§ **Task statement**
Write out, word for word and with no pictures, each line below from the one containing "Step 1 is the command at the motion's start" through the one containing "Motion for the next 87", both included, and no other line.

━━━━━━━━━━━━━━━━━━━━━━━━━━━━━━

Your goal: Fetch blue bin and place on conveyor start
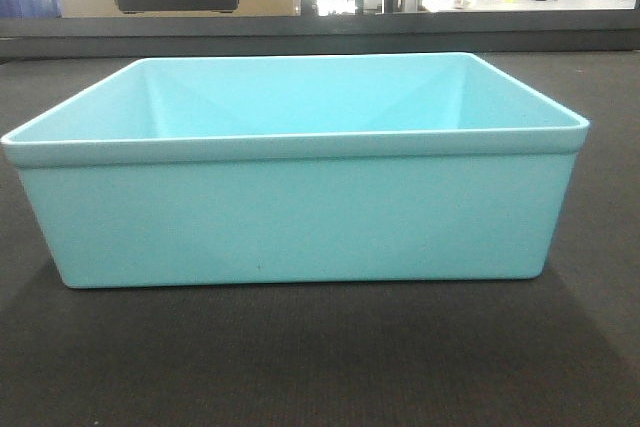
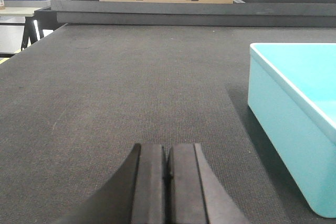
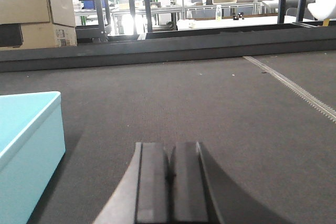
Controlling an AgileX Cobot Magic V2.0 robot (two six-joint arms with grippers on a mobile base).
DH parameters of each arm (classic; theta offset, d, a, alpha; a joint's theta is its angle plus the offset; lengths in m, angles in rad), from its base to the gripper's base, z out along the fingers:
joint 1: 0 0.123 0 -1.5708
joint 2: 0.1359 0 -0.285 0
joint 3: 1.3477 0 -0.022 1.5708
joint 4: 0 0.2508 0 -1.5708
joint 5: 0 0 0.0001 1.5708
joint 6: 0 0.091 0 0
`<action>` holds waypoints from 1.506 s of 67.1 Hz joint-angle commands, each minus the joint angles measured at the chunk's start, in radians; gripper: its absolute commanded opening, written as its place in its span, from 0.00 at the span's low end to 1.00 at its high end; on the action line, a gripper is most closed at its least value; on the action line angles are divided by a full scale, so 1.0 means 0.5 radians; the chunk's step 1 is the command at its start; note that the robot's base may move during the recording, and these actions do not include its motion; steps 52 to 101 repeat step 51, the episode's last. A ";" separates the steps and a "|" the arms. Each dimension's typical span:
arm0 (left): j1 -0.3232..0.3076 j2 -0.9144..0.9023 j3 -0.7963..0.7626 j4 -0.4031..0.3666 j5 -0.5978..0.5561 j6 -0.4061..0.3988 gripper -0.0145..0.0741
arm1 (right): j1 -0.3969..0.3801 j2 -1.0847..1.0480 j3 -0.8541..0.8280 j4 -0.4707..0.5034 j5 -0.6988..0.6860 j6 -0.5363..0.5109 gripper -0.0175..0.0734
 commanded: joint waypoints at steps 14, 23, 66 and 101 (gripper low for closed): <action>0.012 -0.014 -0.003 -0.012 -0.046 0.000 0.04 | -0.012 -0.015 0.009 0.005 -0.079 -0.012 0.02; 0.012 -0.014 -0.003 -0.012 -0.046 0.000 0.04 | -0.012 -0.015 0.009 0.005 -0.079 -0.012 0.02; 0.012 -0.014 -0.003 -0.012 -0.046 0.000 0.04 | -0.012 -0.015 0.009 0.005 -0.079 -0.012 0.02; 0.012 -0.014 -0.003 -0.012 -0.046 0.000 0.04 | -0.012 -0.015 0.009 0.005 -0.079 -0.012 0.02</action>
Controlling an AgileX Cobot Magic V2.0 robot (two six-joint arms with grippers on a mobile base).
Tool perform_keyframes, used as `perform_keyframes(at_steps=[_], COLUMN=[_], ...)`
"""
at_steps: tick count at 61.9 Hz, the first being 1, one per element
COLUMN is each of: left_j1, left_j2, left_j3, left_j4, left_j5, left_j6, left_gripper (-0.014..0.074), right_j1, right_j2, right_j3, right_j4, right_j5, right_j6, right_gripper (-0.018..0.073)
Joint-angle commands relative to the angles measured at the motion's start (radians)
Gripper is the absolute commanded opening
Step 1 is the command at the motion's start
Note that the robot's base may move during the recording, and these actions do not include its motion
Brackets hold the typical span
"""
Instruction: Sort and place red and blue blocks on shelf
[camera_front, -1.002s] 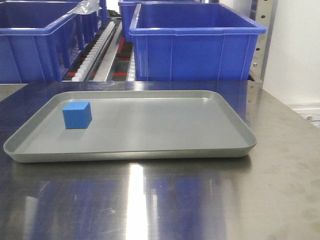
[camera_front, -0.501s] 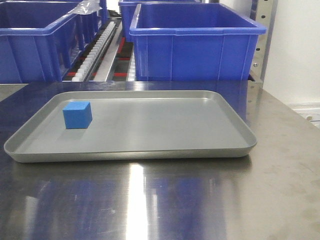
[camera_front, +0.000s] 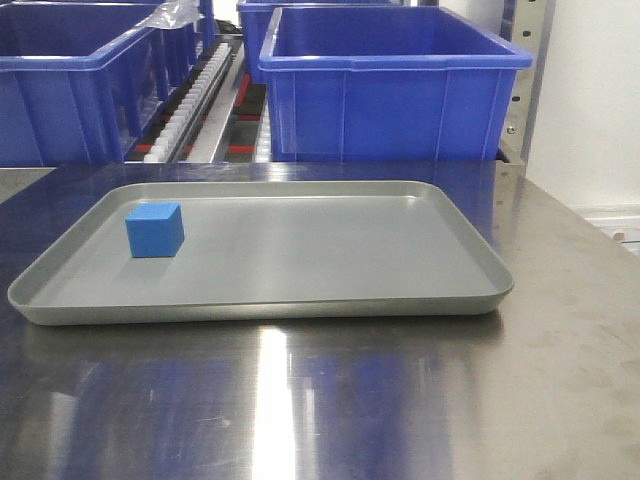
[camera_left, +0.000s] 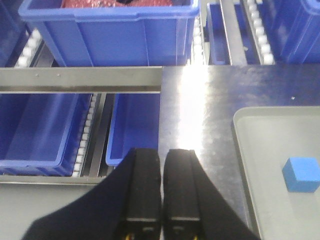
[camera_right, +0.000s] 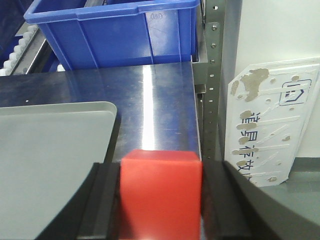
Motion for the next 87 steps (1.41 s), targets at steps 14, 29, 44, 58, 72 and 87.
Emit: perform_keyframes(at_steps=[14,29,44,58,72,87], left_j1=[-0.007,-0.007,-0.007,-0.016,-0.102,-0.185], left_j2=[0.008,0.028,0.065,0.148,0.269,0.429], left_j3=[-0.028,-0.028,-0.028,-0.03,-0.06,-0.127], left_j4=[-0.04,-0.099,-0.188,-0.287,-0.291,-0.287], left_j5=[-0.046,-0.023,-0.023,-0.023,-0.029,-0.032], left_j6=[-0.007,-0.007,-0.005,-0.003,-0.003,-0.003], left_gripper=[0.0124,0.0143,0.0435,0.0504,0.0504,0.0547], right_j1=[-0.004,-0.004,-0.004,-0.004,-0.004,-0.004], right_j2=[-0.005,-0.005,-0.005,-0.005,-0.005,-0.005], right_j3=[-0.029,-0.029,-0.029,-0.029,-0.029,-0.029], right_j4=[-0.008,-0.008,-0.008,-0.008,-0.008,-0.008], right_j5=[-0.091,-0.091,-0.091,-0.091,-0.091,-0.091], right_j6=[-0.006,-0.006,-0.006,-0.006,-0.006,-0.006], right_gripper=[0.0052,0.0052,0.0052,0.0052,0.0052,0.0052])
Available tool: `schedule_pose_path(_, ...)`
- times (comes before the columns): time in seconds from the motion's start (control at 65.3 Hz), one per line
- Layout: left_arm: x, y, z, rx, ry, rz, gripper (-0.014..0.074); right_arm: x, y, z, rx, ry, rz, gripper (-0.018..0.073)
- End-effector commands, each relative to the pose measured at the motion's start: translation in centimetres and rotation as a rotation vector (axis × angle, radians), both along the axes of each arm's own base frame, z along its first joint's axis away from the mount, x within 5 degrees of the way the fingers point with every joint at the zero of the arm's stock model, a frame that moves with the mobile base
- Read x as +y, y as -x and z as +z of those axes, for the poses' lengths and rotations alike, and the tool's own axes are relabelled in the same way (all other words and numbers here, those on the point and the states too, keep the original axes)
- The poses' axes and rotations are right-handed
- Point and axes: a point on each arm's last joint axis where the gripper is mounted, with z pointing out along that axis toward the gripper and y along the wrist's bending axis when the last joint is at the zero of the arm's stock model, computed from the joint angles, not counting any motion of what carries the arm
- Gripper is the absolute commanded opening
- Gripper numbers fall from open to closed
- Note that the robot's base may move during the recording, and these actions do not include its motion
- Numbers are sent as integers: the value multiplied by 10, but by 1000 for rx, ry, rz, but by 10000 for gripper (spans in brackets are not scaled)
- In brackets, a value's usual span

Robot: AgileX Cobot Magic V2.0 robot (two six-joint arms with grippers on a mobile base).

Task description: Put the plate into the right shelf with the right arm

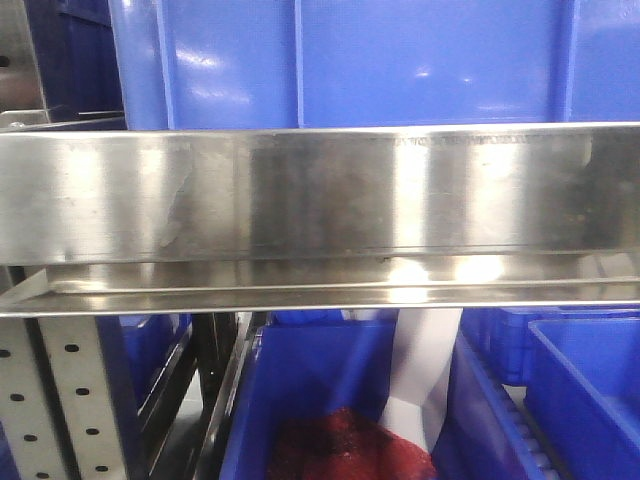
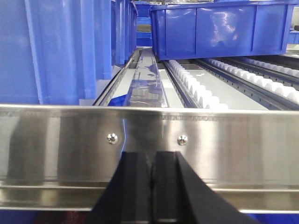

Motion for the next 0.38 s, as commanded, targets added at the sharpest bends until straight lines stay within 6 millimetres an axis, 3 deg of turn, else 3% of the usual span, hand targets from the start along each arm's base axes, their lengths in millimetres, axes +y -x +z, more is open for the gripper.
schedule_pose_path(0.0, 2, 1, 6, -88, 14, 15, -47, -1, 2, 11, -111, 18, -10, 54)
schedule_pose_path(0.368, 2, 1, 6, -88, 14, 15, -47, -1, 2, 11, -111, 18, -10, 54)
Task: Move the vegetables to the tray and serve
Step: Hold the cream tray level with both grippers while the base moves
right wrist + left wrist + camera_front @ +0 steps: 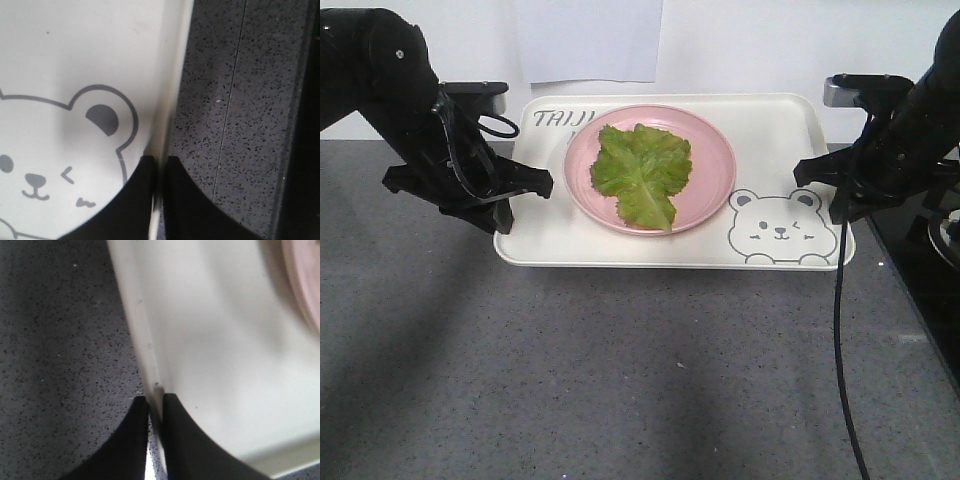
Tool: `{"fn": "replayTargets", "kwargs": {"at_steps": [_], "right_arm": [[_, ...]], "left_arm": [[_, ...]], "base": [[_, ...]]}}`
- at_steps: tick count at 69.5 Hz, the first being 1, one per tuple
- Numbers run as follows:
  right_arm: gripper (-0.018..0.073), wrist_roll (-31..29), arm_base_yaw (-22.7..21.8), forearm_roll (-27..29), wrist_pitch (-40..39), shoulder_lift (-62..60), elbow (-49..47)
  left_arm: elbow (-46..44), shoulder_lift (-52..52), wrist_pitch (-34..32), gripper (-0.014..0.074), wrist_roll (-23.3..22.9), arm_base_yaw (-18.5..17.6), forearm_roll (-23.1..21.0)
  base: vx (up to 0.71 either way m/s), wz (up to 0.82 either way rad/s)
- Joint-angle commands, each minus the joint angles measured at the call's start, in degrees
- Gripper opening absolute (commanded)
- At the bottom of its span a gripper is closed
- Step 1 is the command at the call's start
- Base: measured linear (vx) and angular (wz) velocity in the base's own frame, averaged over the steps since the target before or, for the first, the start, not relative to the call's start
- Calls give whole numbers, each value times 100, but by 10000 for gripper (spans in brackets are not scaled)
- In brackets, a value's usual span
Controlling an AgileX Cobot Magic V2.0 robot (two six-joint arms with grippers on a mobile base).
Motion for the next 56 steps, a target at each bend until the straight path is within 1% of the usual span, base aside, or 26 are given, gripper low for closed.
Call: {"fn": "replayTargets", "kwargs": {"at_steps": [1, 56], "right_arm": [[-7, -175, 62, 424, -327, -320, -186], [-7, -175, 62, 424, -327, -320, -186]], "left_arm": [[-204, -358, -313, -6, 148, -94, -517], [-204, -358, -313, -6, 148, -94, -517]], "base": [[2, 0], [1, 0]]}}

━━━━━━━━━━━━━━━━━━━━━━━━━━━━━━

§ **Answer for the task**
Step 1 is the command at the motion's start
Note that the robot's base may move during the recording, and these actions do not include its motion
Brackets hold the typical span
"""
Instruction: Sort and place red and blue blocks on shelf
[camera_front, -1.002s] 
[camera_front, -0.501s] 
[camera_front, +0.000s] 
[camera_left, +0.000s] 
[camera_right, +0.000s] 
Motion for the next 87 steps (1.41 s), targets at steps 14, 29, 44, 58, 72 and 87.

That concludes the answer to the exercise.